AIM OF THE TASK.
Nothing outside the range below should be printed. Output exactly the lines from the line with "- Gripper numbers" to the line with "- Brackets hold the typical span", both included.

--------------------------------

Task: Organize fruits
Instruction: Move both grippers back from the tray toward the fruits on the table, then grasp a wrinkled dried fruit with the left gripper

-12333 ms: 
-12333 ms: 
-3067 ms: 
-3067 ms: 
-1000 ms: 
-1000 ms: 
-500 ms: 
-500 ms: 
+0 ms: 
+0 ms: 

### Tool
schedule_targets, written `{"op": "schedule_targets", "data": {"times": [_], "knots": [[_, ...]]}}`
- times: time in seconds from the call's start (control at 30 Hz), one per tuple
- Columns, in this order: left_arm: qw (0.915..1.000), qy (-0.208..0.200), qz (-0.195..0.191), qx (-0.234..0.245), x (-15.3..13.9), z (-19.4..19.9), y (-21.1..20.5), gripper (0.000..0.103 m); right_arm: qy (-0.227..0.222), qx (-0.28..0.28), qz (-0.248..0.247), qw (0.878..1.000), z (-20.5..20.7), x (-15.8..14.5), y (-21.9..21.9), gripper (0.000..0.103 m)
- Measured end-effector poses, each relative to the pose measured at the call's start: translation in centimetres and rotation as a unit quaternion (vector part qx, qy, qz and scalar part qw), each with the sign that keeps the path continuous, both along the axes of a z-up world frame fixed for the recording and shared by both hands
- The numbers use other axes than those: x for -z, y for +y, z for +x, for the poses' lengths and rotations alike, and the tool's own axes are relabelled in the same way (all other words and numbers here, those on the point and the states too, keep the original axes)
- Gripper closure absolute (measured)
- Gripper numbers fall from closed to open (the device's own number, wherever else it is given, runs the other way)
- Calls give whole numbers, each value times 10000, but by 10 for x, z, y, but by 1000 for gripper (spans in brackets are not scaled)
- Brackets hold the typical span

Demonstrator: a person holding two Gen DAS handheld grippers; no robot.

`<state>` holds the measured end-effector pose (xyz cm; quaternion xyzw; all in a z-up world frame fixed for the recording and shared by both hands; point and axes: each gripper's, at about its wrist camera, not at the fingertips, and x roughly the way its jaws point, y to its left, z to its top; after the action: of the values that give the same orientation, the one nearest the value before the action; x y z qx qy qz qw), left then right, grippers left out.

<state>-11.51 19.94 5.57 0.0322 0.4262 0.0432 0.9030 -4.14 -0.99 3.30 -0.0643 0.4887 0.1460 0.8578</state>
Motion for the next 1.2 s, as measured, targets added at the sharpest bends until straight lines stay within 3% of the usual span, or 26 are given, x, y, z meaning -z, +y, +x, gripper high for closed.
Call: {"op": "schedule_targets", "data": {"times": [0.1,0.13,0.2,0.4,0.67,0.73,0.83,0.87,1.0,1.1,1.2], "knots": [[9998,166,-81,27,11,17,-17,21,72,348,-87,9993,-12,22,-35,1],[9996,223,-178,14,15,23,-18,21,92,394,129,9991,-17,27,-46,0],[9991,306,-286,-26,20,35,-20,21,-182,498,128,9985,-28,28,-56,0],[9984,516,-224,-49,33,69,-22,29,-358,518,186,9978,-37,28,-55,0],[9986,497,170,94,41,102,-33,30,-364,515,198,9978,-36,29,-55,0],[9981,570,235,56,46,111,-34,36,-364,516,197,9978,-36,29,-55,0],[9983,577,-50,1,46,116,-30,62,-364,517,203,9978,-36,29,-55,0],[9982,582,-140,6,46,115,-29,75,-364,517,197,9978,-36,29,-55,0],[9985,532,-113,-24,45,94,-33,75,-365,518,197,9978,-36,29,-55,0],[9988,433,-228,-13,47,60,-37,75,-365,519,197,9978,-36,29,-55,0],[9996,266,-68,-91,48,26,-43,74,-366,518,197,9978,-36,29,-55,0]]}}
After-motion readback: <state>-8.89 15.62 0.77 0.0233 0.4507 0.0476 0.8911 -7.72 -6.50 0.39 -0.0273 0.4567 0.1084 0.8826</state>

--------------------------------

RESULT OF THIS TASK.
- Gripper numbers fall from closed to open (the device's own number, wherever else it is given, runs the other way)
- Calls give whole numbers, each value times 10000, but by 10 for x, z, y, but by 1000 for gripper (spans in brackets are not scaled)
- Brackets hold the typical span

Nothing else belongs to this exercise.